Он лишь разрешил себе пофлиртовать. А что? Работал как вол. Давно лишил себя обычных радостей неделового общения. Так и вовсе в сухаря превратиться можно. Или, наоборот, дойти до полного нервного истощения. Отдыхать так отдыхать! Отключиться от забот. Хватит. Заслужил же хоть два дня отдыха. И капельку шампанского. Джавалит! Какая приветливая девочка. Удивительно, почему в ее присутствии легче дышится? И голова начинает кружиться…. От шампанского? Но выпито совсем чуть-чуть. Вот только Махидол смотрит осуждающе. Это мешает. К дьяволу! Уйти бы подальше от всех. С Джавалит. Лунная дорожка… Какие крупные звезды! Расслабиться! Всего на два дня… Кто-нибудь обязательно напишет про уик-энд Катрин. Да тот же Махидол! Ну и пусть. Сама виновата. Он ведь живой человек. Катрин никогда не отличалась пылкостью. А последние два года вообще превратилась в ледышку. Или в лунатика. Только сообщения из России да проблемы Ежика ее трогают. Им отдается вся страсть. И зачем она усложняет жизнь? Приходишь домой – хочется отдыха. А тут мировая скорбь – в России голод! Ну не в одной же России!.. В Африке тоже, да и в Сиаме хватает неприятностей… Ох уж эта сложная славянская душа, которой дай только волю помучиться! Нет, он несправедлив. Наводнение ей дорого обошлось. И жалко ее. Но, в конце концов, это и его дом тоже, и его сад! Ему ничего, а для нее трагедия. Господи, как не хватает Катрин легкости! Джавалит – песенка, смешинка… Ну и пусть пишут. Катрин умница, поймет, что ему нужна отдушина.
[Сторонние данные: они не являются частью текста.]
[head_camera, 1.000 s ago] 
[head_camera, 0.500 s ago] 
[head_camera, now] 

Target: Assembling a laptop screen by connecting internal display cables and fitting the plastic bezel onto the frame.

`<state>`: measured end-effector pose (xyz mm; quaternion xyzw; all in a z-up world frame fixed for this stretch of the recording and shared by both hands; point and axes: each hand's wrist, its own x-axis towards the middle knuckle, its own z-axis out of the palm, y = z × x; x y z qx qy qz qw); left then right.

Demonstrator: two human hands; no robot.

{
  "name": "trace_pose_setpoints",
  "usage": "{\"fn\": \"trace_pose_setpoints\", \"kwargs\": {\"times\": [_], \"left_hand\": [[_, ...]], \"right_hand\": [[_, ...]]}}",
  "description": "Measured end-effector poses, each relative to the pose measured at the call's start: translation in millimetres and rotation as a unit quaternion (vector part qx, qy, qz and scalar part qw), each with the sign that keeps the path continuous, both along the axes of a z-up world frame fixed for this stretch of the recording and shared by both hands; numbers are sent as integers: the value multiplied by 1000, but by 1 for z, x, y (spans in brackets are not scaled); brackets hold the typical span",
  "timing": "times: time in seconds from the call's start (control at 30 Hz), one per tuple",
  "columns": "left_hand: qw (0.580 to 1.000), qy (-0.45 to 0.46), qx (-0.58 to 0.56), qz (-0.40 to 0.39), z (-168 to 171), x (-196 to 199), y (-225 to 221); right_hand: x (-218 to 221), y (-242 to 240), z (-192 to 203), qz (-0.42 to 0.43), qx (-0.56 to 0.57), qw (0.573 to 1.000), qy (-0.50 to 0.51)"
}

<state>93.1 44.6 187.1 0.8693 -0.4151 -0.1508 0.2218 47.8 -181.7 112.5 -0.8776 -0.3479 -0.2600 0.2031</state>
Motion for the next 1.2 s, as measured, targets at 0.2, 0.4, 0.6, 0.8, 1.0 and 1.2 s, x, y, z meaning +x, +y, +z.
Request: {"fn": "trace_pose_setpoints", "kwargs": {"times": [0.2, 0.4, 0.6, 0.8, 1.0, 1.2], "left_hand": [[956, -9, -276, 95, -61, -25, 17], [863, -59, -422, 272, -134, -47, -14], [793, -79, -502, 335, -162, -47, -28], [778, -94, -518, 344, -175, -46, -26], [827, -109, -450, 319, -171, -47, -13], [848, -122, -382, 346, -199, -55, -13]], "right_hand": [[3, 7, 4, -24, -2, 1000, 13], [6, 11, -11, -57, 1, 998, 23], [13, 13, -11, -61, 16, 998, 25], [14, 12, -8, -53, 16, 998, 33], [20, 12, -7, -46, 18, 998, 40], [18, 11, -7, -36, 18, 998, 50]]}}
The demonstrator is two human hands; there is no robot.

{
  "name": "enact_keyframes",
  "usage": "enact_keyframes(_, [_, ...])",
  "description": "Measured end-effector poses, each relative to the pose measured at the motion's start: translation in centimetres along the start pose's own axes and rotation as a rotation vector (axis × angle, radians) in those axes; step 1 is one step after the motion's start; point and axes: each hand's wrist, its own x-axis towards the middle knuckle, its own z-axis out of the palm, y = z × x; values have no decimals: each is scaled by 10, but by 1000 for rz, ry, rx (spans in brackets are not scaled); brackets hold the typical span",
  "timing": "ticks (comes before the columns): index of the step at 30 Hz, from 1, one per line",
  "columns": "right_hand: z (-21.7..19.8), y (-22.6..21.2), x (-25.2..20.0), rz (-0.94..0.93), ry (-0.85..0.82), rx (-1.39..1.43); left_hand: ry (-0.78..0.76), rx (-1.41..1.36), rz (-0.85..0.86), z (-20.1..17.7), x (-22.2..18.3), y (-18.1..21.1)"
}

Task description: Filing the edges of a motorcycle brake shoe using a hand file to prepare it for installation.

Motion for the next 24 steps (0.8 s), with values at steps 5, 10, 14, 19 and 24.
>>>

Маленькая отдушника. Иначе он не выдержит, не сделает всего намеченного. Вачиравуд со своими «Тиграми» и советниками – черным облаком… Нет, не думать о делах! Запрещается! Что ж поделаешь, если так получается, если Джавалит рядом и от одного взгляда на нее делается радостно?
– Джавалит, девочка, иди ко мне!..
В Парускаване Джавалит окружило множество открыто неприязненных или лицемерно дружелюбных взглядов. И встречаться с Леком там она могла только вечерами на час-два – днем он на службе, к ночи ей надлежало быть во дворце.
Только Хуа Хин давал желанную свободу.
Джавалит умащала тело мазью из сандала, алоэ, амбры и розовой воды, смешанной с мускусом, зажигала благовонные свечи, и враз стихали все звуки.
– Милый, сколько в тебе нежности и страсти! – шептала она Леку, а он впитывал ее дыхание, голос, прикосновения, и казалось, что их встреча была предопределена судьбой, только ждала своего часа. И вот встретились две кармы прежних жизней, чьи судьбы были связаны издревле и навечно.
– Ты так красива, что мне больно, когда на тебя смотрят другие мужчины…
Она смеялась, и он гладил ее лицо трепетными пальцами.
– Ни у кого на щечках нет таких ямочек, как у моей Джавалит!
А она на секунду хмурилась:
– Что ж хорошего? На их месте появятся первые морщины, – и снова хохотала, не веря, что это возможно.
Время шло. И чем дальше, тем больше ширилась трещина, расколовшая маленькую семью принца Чакрабона. Катя часами смотрела на нешумную улицу, думала, как жить дальше, и ничего не могла решить. Бедная голова! Счастливы умеющие не думать, умеющие погрузиться в нирвану. И разум освобождается от неудовлетворенности. Хорошо бы не существовать.
Но не так, чтобы умереть. Это грубо, грязно… Равно, душные чужие пальцы будут прикасаться к телу, одевая и укладывая в гроб. Нет. Если бы, как Мавка, сказать Подземному призраку: «Возьми меня! Забвения хочу!»
Но надо было что-то делать. Катя написала Леку, чтобы он или отказался от Джавалит, или дал ей развод. Он попросил отсрочки, не зная, как поступить.
Намарона неназойливо, но горячо просила хозяйку не добиваться развода: «Сиамцы говорят: построив свой дом, ты должна жить в нем больной или здоровой, пока он не разрушится. И еще: мужчина – падди, а женщина – кау[4]. Это значит, что кау нельзя посадить, как падди. Если уж ты родилась женщиной, у тебя может быть лишь один дом и муж. Хороший он или плохой, надо с ним мириться…» Но это невозможно! А как же Ежик? Задиристый и ласковый, родной, маленький… Писали, что он дружен с Джавалит. Она каждый день приезжает в Парускаван и играет с ним. Конечно, он общительный мальчик, привык, что его все любят, и отвечает людям тем же. Не все понимает, но из детской дипломатичности про свою кузину Джавалит не пишет. Ежика Кате не отдадут Что такое она против наследного «небесного принца»? Против королевы-матери и всего клана Чакри?.. Пыль под ногами благословленных богом…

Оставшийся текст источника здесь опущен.